▸ Exercise requirements
In the records below, find the line containing "Practice. Spot the yellow", then extract that line and all subsequent lines exactly, leaving out everything else.
____
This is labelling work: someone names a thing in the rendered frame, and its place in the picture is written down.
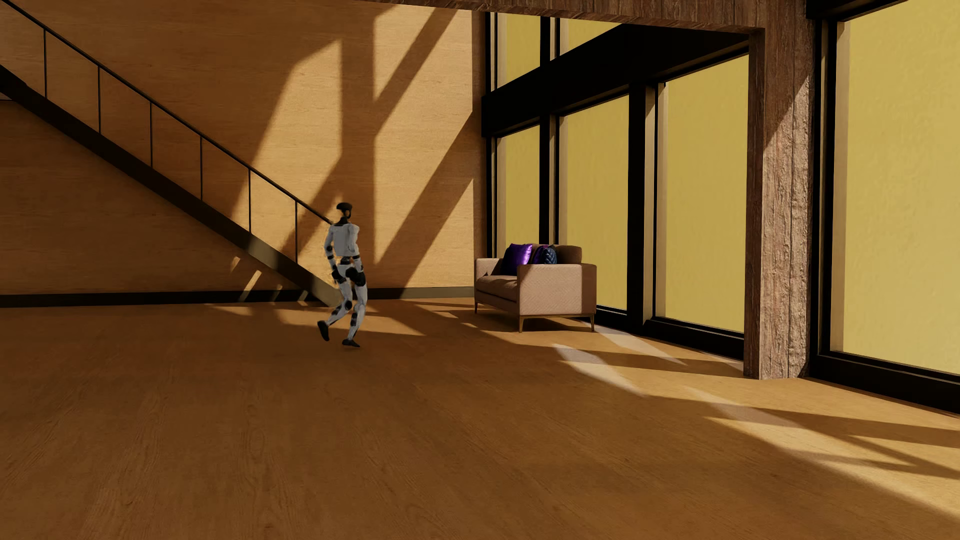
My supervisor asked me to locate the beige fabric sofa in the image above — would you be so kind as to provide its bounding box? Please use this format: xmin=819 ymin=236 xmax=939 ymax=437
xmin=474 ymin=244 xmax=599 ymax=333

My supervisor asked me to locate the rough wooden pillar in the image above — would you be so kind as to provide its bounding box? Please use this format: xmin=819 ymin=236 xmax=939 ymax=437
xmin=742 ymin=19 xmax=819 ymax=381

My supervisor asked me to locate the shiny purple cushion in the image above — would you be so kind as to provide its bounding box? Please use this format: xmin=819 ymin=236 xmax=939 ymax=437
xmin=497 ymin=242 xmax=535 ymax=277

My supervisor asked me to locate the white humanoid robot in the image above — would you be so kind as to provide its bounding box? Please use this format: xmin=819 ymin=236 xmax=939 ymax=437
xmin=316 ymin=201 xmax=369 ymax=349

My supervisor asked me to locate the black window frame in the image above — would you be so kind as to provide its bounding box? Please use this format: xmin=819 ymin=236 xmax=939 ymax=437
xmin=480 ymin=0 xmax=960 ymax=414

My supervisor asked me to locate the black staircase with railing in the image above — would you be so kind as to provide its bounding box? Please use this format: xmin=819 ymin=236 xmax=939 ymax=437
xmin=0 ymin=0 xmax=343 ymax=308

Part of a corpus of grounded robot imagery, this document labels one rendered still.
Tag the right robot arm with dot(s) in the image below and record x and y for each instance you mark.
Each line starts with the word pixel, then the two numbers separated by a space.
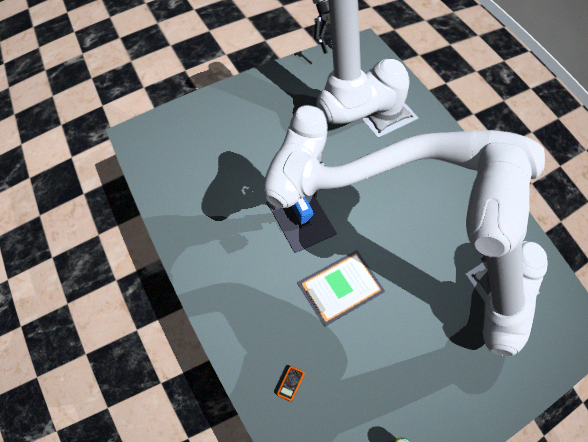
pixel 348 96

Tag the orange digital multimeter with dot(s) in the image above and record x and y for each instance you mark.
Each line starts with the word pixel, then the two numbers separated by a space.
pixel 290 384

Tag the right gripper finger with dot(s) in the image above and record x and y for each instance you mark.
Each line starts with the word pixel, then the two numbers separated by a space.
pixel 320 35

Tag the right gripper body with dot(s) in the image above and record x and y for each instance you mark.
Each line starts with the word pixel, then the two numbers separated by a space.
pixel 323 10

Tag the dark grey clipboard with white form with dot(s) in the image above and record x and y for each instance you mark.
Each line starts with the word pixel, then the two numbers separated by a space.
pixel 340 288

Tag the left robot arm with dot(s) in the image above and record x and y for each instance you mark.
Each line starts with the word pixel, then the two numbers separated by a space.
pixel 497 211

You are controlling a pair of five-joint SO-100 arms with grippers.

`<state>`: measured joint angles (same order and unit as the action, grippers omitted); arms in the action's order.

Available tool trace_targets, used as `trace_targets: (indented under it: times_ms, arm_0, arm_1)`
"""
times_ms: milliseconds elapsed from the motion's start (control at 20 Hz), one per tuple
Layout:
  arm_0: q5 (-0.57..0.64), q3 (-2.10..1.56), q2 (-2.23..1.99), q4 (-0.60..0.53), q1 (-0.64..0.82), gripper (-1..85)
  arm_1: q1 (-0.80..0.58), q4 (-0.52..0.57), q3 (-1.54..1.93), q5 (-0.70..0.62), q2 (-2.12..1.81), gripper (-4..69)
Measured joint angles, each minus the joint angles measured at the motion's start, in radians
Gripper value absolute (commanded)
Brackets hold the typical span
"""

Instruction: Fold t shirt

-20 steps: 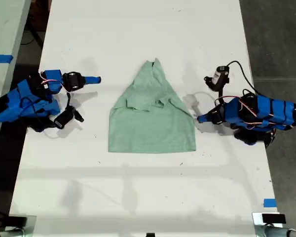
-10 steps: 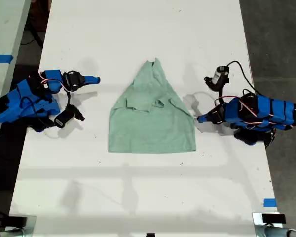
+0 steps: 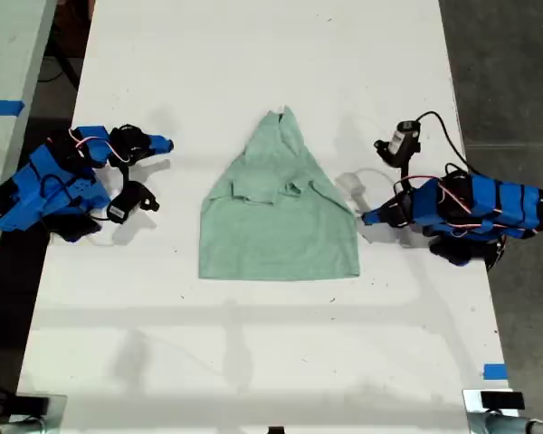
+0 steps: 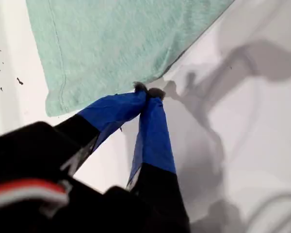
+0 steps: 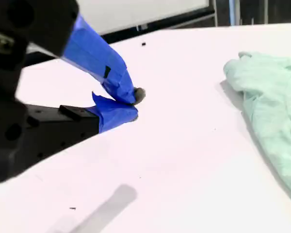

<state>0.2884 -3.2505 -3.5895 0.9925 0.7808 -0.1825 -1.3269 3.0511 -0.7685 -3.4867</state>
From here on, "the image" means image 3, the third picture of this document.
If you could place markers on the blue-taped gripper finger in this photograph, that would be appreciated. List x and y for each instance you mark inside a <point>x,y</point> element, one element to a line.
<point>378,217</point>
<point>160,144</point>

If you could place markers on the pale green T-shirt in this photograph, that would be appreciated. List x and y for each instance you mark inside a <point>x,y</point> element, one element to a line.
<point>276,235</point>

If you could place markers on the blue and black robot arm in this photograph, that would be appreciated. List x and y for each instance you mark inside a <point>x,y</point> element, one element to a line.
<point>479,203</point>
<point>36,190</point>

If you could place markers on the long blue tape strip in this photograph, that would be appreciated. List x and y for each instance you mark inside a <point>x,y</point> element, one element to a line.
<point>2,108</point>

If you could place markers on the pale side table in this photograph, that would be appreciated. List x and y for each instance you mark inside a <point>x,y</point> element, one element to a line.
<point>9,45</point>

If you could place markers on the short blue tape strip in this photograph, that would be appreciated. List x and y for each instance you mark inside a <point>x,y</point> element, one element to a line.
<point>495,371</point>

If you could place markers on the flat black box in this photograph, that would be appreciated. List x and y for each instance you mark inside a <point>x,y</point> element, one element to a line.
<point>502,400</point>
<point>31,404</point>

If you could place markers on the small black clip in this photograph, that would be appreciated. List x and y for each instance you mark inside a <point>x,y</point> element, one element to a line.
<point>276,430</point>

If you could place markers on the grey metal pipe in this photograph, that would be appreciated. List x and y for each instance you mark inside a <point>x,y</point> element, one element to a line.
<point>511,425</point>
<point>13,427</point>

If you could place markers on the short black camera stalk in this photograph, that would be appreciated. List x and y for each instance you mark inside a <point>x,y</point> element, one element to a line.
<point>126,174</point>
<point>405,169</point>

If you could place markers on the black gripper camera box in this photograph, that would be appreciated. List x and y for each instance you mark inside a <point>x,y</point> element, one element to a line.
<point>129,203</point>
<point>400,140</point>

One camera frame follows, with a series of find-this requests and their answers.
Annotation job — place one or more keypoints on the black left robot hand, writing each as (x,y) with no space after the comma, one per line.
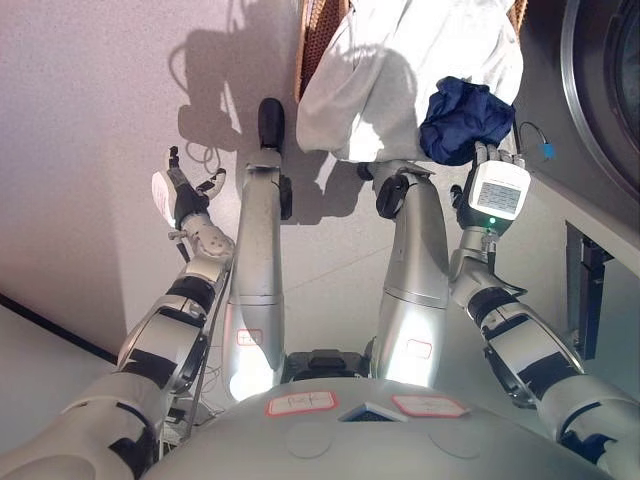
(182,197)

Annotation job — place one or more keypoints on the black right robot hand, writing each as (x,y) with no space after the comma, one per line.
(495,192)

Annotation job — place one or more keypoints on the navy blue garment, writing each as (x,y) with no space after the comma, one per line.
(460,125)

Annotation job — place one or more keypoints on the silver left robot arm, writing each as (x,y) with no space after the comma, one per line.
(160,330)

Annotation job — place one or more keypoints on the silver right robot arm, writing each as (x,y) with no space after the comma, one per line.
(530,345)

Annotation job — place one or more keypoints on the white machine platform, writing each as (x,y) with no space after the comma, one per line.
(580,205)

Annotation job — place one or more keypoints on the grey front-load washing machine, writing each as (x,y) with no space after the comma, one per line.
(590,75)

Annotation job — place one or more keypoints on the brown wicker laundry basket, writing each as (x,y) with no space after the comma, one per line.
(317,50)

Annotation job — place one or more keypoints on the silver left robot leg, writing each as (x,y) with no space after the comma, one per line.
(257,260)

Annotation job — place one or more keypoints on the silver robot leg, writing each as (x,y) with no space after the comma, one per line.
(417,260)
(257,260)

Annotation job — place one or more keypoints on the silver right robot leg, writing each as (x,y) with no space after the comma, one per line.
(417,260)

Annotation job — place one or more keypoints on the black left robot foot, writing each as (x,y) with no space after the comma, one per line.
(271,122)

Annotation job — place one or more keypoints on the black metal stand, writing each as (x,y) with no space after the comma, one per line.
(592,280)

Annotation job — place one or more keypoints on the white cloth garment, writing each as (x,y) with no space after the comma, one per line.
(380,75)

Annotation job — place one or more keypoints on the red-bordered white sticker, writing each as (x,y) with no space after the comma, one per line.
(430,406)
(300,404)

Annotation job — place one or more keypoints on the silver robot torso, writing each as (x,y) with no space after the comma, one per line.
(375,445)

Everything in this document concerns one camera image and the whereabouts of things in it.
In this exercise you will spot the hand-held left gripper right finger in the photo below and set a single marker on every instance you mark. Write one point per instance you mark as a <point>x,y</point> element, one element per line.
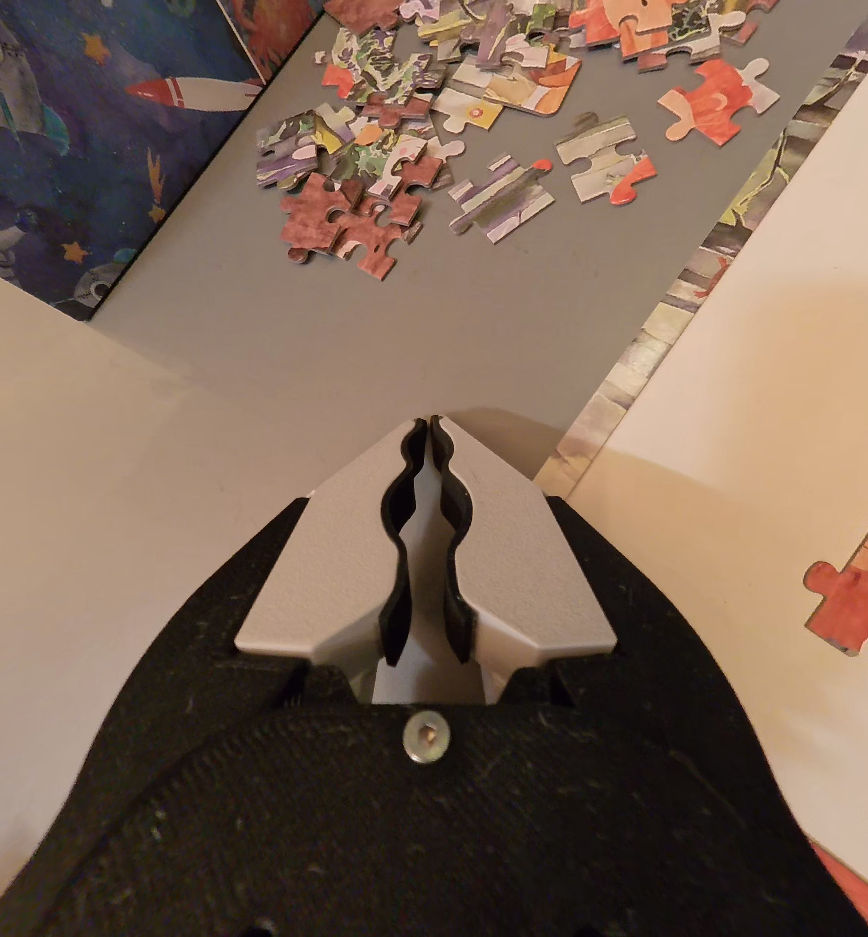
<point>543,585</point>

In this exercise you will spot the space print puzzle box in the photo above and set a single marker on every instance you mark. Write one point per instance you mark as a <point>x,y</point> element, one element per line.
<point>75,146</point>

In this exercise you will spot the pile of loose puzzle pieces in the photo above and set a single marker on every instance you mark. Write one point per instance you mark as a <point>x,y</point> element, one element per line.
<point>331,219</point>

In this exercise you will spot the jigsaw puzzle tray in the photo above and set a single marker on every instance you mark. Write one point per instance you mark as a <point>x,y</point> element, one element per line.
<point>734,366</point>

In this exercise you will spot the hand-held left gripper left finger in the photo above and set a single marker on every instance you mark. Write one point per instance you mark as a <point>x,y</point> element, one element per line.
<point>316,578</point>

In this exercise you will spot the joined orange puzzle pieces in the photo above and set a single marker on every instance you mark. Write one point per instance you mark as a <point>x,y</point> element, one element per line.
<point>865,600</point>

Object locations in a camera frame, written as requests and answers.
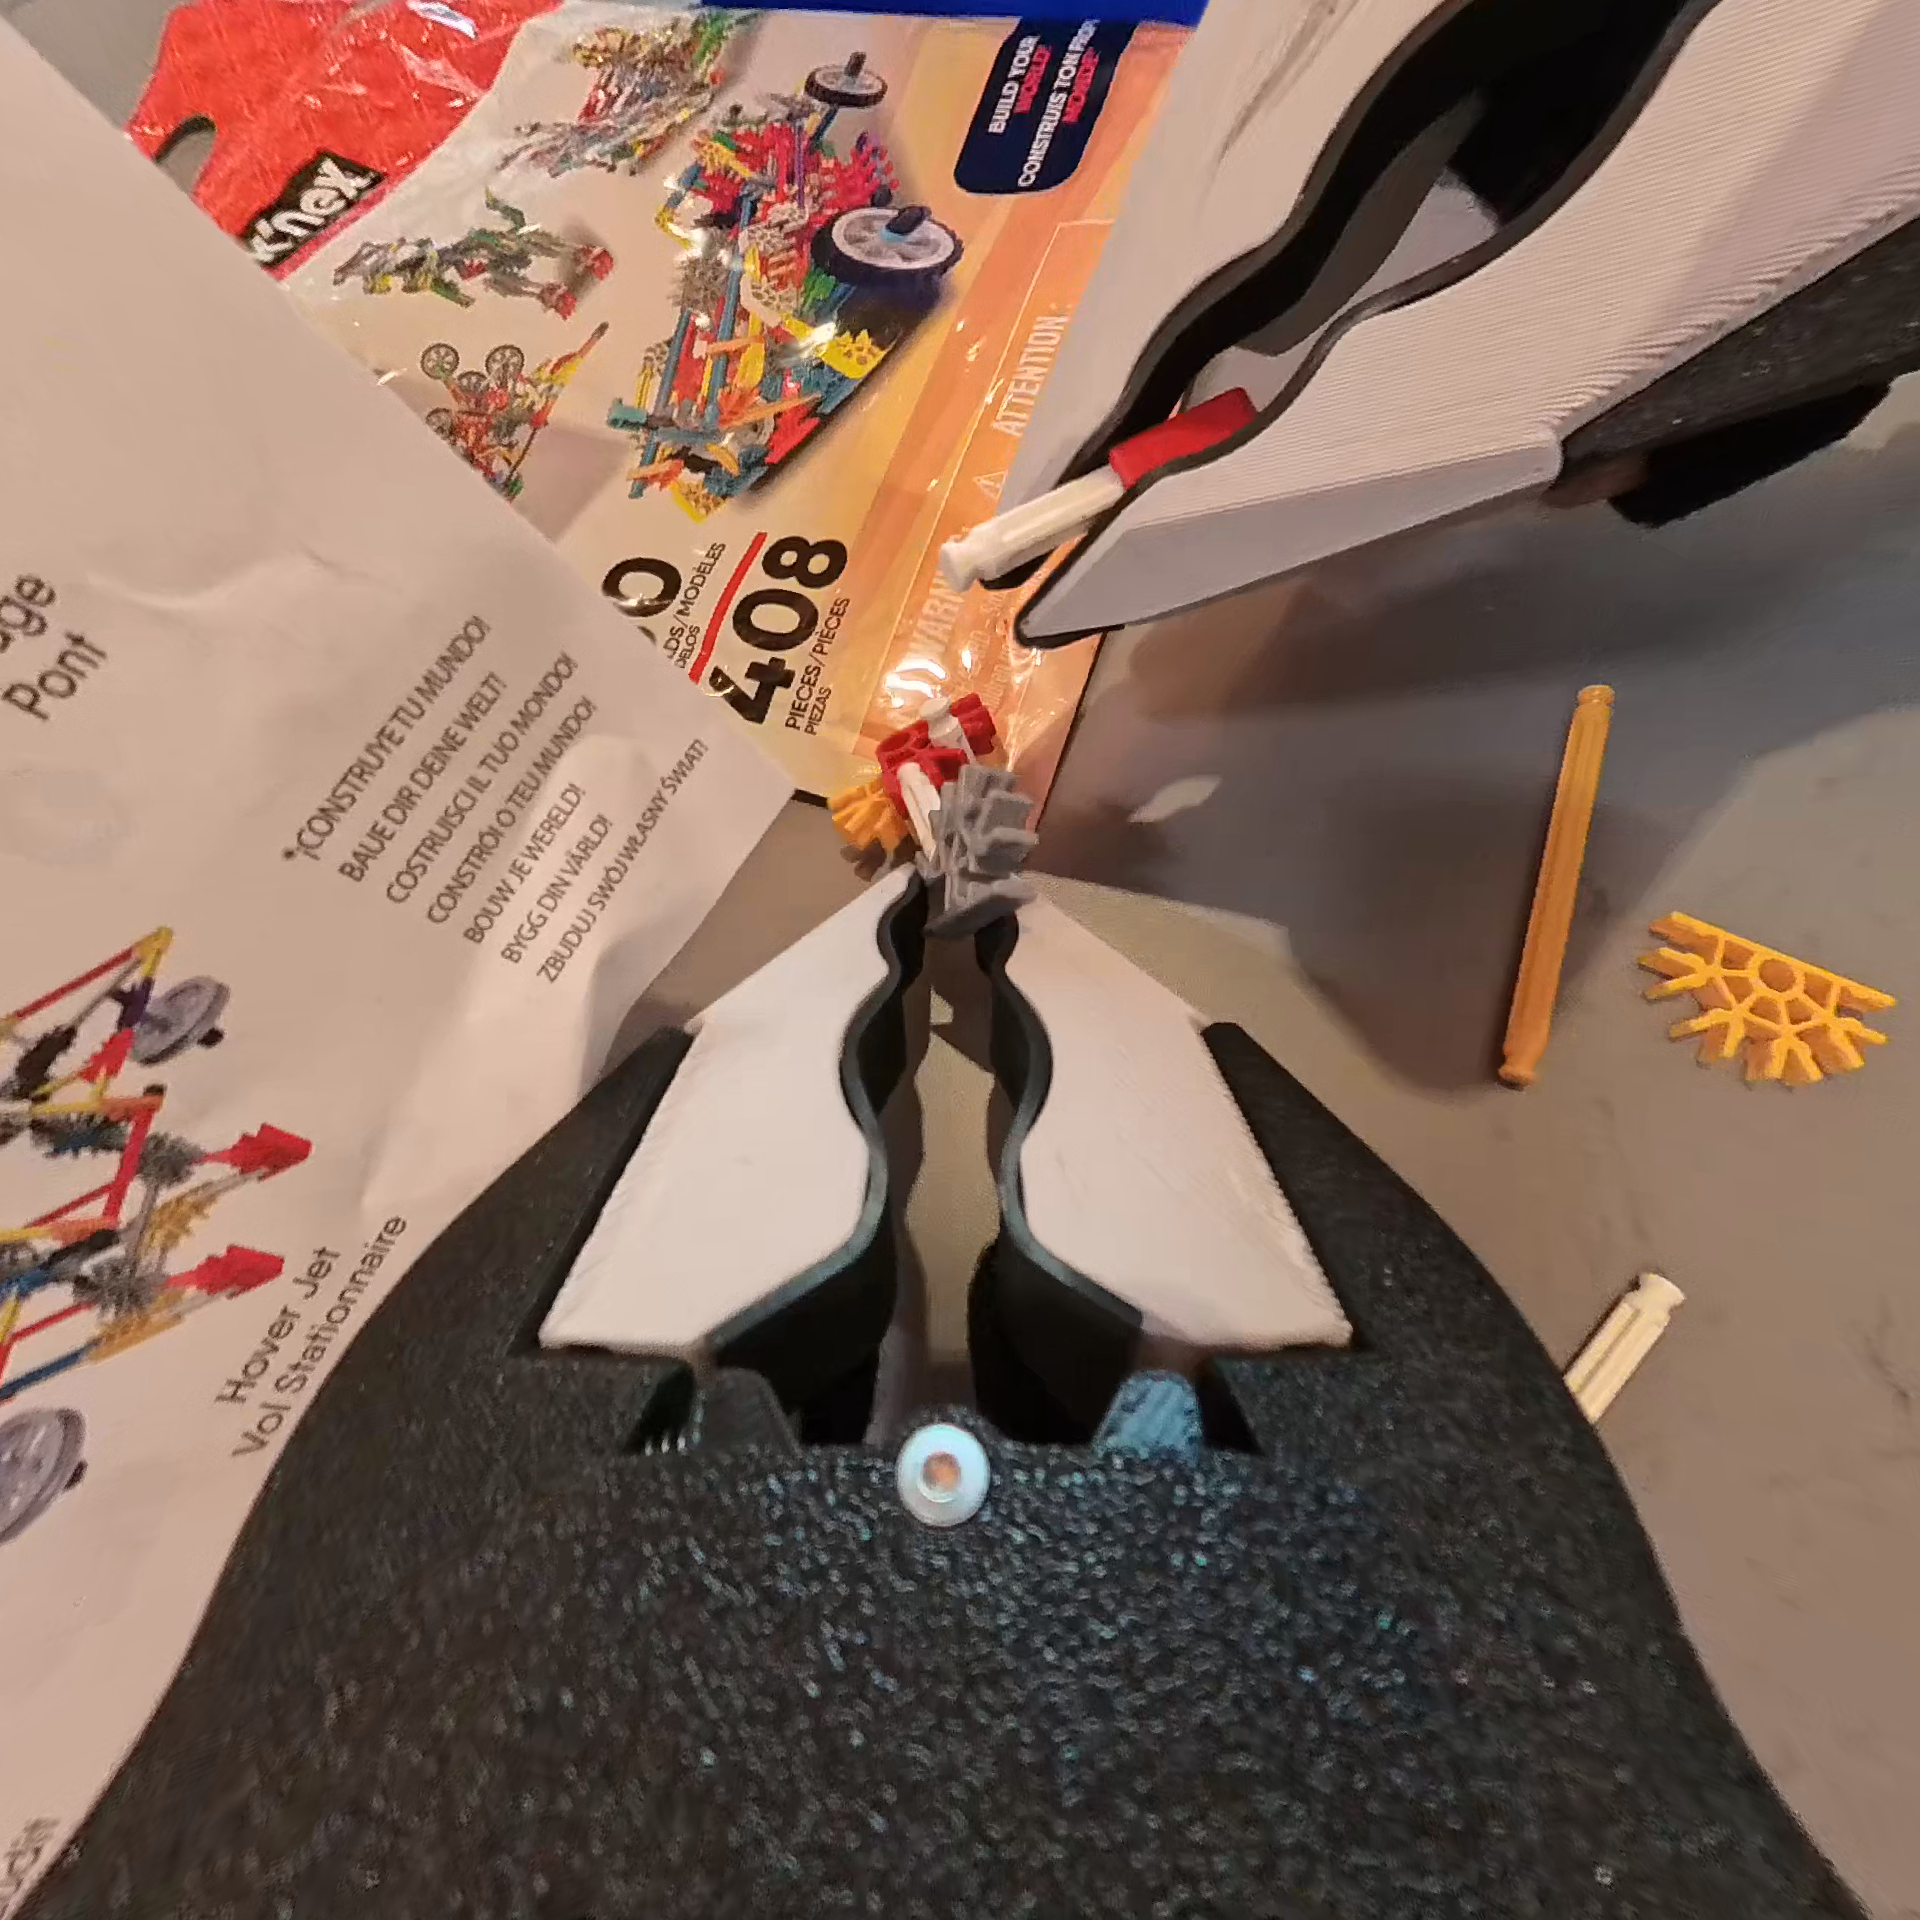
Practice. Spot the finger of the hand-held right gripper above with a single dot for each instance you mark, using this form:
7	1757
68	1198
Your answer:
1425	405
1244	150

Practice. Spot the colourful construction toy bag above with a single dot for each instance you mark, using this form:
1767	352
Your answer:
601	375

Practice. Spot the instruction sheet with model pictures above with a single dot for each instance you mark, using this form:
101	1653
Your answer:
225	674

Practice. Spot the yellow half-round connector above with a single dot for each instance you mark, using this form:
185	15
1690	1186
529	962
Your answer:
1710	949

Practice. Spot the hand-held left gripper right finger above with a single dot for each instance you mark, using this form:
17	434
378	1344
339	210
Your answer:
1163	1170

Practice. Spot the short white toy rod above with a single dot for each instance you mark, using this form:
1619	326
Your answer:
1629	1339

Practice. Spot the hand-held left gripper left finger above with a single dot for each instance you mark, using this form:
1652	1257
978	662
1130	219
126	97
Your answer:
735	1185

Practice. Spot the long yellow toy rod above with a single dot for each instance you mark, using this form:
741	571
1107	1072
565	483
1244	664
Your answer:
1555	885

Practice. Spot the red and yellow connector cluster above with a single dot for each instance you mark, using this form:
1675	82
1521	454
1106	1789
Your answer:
____
▸ Exercise answer
Practice. Spot the yellow half-round connector above with a single dot for each instance you mark, using this form:
185	15
1690	1186
529	962
Your answer:
1710	949

Practice. Spot the hand-held left gripper right finger above with a single dot for each instance you mark, using this form:
17	434
378	1344
339	210
Your answer:
1163	1170

Practice. Spot the short white toy rod above with a single dot for each instance you mark, using this form:
1619	326
Your answer:
1629	1339

Practice. Spot the hand-held left gripper left finger above with a single dot for each instance you mark, using this form:
1652	1257
978	662
1130	219
126	97
Your answer:
735	1185

Practice. Spot the long yellow toy rod above with a single dot for each instance you mark, using this form:
741	571
1107	1072
565	483
1244	664
Your answer:
1555	885

Practice. Spot the red and yellow connector cluster above with a single dot for each instance you mark, using this form:
1675	82
1521	454
1106	1789
Your answer:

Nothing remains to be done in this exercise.